Common Chemical Food Additives Used in Commercial Baking

As obesity rates worldwide continue to increase, it is time for consumers to know and understand more about what they put into their mouths.

The USA is the world’s fattest nation. Obesity rates are rising in all developed countries, and if nothing changes, the obesity rate in the U.S. will increase to 42 percent by the year 2030. However, preventing this increase is possible if consumers are willing and take the time to learn more about what they eat—saving $550 billion in medical expenditures over the next 20 years by preventing obesity growth.

The Rise of Commercial Baking

There are several causes of obesity. One of them is that people consume massive amounts of processed, commercially-produced foods. Commercially-processed foods contain chemicals and additives that our bodies may struggle to process because they are not naturally occurring, and our bodies don’t know what to do with them.

In the old days, families made and baked their bread and bread products. It was not uncommon to experience the smell of freshly baked bread wafting from the kitchen multiple times per week. As Americans got busier, they began to depend more on commercial bakeries for their baked goods. Commercial bakeries produce soft, smoothly textured bread, rolls, buns, and pastries to keep their customers back, which can be difficult for the average home baker. These qualities are produced by utilizing chemical food additives.

Common Chemical Food Additives

The following list of chemical food additives was taken from the labels of two popular commercially baked, widely available bread brands. They are defined to help the reader become a more educated consumer.

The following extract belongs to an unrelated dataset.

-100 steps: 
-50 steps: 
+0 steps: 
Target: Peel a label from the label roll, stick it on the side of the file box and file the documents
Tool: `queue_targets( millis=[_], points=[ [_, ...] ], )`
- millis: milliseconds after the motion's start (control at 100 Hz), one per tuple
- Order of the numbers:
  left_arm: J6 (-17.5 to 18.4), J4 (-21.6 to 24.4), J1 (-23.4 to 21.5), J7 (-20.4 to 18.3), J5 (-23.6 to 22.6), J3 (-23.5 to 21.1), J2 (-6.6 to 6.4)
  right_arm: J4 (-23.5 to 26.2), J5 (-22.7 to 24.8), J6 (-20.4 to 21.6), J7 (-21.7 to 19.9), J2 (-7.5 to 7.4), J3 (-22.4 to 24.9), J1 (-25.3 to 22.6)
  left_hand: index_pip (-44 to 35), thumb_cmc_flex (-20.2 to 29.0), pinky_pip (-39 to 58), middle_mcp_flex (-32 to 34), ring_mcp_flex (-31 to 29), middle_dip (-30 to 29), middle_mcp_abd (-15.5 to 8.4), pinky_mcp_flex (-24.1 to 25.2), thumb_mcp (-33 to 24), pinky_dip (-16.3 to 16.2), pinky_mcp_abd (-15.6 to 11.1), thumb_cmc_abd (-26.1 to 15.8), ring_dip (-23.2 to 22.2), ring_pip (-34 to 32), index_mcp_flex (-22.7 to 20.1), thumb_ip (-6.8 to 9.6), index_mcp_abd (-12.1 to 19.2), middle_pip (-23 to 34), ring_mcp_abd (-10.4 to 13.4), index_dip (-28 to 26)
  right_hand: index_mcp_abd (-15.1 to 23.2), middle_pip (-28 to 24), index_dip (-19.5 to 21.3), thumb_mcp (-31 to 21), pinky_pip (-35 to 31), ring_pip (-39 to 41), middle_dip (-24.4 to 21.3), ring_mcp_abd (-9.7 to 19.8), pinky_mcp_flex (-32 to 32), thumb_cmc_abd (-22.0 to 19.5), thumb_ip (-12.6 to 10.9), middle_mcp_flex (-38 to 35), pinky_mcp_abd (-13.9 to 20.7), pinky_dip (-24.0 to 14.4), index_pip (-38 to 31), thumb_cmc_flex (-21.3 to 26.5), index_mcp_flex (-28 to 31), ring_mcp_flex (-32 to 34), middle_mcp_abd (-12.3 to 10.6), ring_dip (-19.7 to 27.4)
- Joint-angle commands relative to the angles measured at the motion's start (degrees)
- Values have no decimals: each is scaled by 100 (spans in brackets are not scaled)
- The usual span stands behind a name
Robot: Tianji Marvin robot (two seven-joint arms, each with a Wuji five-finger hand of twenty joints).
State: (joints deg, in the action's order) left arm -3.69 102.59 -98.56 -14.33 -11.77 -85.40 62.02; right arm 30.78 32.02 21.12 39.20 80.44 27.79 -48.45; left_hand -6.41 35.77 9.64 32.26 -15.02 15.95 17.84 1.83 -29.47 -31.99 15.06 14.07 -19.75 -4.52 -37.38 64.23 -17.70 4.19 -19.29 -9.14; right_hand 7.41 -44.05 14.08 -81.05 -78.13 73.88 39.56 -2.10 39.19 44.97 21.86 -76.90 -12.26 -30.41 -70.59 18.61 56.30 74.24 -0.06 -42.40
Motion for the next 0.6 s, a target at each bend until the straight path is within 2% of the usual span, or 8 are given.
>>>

  • Calcium sulfate: Plaster of Paris; used as a dietary source of calcium.
  • Hydrogenated mono- and diglycerides
  • Ethoxylated mono- and diglycerides: Another form of hydrogenated oil
  • Sodium stearoyl lactylate: Used as an emulsifier (keeps water and oil from separating) in processed foods
  • Ammonium sulfate: Used as a food source for yeast
  • Calcium carbonate: Used as a highly concentrated calcium supplement
  • Soy lecithin: Byproduct of soybean oil processing; used as an inexpensive emulsifier
  • Date (DATEM): Emulsifier used as a dough and crust softener
  • Calcium iodate: Dough conditioner and flour treatment agent; used in pet foods as a source of calcium and iodine
  • Ascorbic acid: A sugar acid used as a food preservative; also known as vitamin C
  • Azodicarbonamide: Flour bleaching agent; use is illegal in Australia, Europe, and Singapore. Usable in the USA.
  • Calcium propionate: The salt form of an antifungal food preservative; topical antifungal agent
  • Monocalcium phosphate: Used as a leavening agent; also possesses antimicrobial properties and is used as a preservative
  • Guar gum: Preservative; used to increase dough yield and to increase shelf life and better texture
  • Refined wheat flour: Wheat flour is combined with distilled vinegar, dehydrated back to flour form, and used as an anti-mold agent.
  • Sorbitan monostearate: Used as an emulsifier

The term emulsifier appeared in the above list numerous times. According to Britannica Online, it’s in margarine and salad dressing. Stabilizers, like emulsifiers, help keep emulsions together. Thickeners may improve food consistency and give sauces and other liquids body. This group of chemicals improves food’s look and consistency while also extending shelf life.”

A number of these chemical additives are used as preservatives, which increase the shelf life of baked goods. A food preservative has to be approved by the FDA before being used legally in the United States. However, it does not mean that consuming food preservatives is safe. Many additives and preservatives can cause many health problems, including allergic reactions, cancer, congenital disabilities, and asthma. The FDA later banned many food additives that were once approved for use by the FDA because they were found to cause significant health problems.


Consumers worldwide are putting their health at risk by not educating themselves regarding the foods they eat daily. When consumers know what they should not eat, they will likely wonder what they should eat. When the general world population goes back to eating fresh, whole foods, they will avoid costly health problems in the future.